“I do not live in Brazil, but I am still a Brazilian citizen”; “Voting is mandatory, but it is also a right” were some of the reactions of Brazilians who, when asked on the networks, defended the right to electoral participation, even if they live abroad. There are currently 696,000 Brazilians registered to vote in a foreign land, which represents 0.45% of the Brazilian electorate, composed of 156.5 million people. In the presidential elections run-off, Luiz Inácio Lula da Silva (PT) was also elected president by Brazilians voting abroad: Lula obtained 51.28% (152,905 votes) of the valid votes, compared to 48.72% (145,264 votes) of the candidate Jair Bolsonaro (PL).
The political participation of emigrants goes far beyond voting abroad. Emigrating due to a lack of opportunities or due to economic and political crises in the countries of origin could suggest a lack of interest, on the part of migrants, in participating in the political leadership of these countries. However, according to reflections on diaspora and transnationalism by authors such as Guarnizo, Portes, and Tarrow, many migrants maintain their political participation in their countries of origin through actions that can range from sending remittances, periodic visits to invest in companies, philanthropic works and organizations of cultural events, to direct intervention in the political and electoral processes of these countries. This participation does not exclude immigrant nationalists who seek to mobilize diaspora discourses to destabilize or overthrow the governments of the countries of origin, as in the case of the Croatians in Canada, the Irish in Boston, and the Kurds in Germany.
During the dictatorship in Brazil in the 1970s, the transnational solidarity networks that formed around Brazilians exiled from the dictatorship contributed to the transnationalization of the struggle against military rule abroad and in Brazil. Through the production of print media, the exiles disseminated denunciations of the dictatorship with the aim of raising public awareness in Brazil, gaining support for their political struggle, and damaging the image of the Brazilian military regime overseas.
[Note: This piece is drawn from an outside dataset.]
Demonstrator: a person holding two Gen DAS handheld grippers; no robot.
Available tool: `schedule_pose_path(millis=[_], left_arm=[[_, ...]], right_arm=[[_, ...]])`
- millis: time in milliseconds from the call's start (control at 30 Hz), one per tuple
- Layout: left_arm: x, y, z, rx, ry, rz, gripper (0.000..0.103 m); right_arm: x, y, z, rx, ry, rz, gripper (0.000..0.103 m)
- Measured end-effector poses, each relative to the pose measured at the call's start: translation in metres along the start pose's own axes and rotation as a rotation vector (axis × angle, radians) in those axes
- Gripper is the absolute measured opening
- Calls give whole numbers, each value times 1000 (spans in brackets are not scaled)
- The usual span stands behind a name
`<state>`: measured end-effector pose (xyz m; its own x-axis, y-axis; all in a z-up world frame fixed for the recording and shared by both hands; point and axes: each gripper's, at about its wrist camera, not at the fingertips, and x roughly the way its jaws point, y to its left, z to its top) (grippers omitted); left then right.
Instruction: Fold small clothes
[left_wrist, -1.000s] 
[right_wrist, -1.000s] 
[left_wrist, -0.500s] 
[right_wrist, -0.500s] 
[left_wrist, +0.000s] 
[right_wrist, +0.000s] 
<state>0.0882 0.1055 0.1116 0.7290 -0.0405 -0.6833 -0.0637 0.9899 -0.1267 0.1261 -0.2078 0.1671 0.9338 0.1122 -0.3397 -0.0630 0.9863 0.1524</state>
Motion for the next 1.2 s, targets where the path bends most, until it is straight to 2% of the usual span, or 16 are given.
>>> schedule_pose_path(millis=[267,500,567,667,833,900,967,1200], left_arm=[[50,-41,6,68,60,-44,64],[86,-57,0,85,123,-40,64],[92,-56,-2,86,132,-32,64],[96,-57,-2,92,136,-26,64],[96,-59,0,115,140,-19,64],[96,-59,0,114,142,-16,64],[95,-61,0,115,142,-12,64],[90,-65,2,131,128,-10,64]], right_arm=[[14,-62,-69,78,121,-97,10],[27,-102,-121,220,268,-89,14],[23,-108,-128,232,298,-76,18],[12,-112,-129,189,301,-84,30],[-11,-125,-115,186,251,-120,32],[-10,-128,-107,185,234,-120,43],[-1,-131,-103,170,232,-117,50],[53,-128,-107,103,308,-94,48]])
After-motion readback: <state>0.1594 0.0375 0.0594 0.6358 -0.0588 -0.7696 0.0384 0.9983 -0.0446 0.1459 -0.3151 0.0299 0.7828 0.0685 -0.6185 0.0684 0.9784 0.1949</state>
Brazilian exiles contributed with denunciations, information, and the organization of political actions. They acted anonymously so as not to violate international legislation on refuge, which determines that actions or statements that may affect the government and security of the country of origin must be avoided, under the penalty of losing refugee status or being expelled from the host country. In addition, the political actions of Brazilian political exiles were important for the insertion of issues such as feminism, democracy, and, especially, amnesty, into the agenda of Brazilian left-wing militants.
Since the 1990s, the processes of digitalization of communication and the popularization of the Internet have reordered the political action of global resistance movements and social and cultural collectives, including migrant collectives. The use of digital technologies has allowed migrants to expand and intensify their interconnections, as well as the articulation of political actions between countries of origin and destination. In this sense, in the research I conducted on the activism of Brazilian immigrants against the impeachment of President Dilma Rousseff in the city of Barcelona, it was possible to observe that the political action of immigrants followed similar agendas to those in Brazil, especially in terms of the effort to consolidate and at the same time translate to the Spanish and European contexts, the conception of impeachment as a political, legal and media coup, and above all to give visibility to this narrative in the media and other Spanish and European social and institutional spaces.
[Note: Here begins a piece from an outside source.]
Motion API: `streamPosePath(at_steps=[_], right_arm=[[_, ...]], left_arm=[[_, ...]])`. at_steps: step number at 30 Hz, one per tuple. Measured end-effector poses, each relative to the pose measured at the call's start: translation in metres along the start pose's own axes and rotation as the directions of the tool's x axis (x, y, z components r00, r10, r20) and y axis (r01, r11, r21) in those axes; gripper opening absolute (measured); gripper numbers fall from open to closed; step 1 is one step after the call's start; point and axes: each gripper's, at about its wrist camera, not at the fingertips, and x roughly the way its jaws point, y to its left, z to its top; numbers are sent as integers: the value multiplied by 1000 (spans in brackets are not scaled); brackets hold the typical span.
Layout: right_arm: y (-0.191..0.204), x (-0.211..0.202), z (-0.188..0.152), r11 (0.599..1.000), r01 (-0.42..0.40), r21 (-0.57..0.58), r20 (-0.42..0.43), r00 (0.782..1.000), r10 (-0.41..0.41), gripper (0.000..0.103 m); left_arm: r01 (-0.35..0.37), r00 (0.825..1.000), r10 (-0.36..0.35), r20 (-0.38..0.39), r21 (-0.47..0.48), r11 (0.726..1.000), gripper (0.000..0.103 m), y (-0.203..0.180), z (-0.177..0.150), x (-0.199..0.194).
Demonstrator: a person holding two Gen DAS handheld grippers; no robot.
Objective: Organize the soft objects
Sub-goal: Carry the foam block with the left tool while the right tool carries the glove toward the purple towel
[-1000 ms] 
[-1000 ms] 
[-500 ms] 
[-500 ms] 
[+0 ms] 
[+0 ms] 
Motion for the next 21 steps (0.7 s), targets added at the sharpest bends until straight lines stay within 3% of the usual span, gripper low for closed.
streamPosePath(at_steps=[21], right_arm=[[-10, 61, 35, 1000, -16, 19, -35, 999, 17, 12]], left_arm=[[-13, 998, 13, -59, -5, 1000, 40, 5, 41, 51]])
In destination countries, immigrants have also mobilized in defense of the exercise of their political rights in their countries of origin, such as the right to vote. The Marea Granate collective, created from the growth of the Spanish diaspora caused by the economic and political crisis of 2008, has established itself as a transnational and non-partisan movement formed by Spanish emigrants living in different countries. The collective has led, especially through digital activism, political mobilizations, such as those related to the #VotoRogado and #RescataMiVoto campaigns, which culminated, in 2021, with the repeal of the so-called “voto rogado” (the “stolen vote”) within the framework of the new electoral legislation approved by the Congress of Deputies.
In the city of São Paulo, the activism of Bolivian immigrants promoted political actions through street occupation and digital spaces to denounce the coup d’état in Bolivia that, in 2019, ousted former president Evo Morales and installed the illegitimate government of Jeanine Áñez. Through a series of mobilizations, Bolivian migrants demanded new elections in Bolivia, as well as the preservation of the right to vote abroad, threatened by the Áñez government.The political participation of migrants can also extend to their insertion in institutional political spaces through candidacies for parliamentary positions in the countries of destination where they also act to include in the public debate and give visibility to agendas of interest to their countries of origin. Brazilian activist Maria Dantas, elected in 2019 to the Spanish parliament for the Esquerra Republicana de Catalunya (ERC) Party, was one of the most active politicians in denouncing and resisting the Bolsonaro government within the Spanish and European parliaments.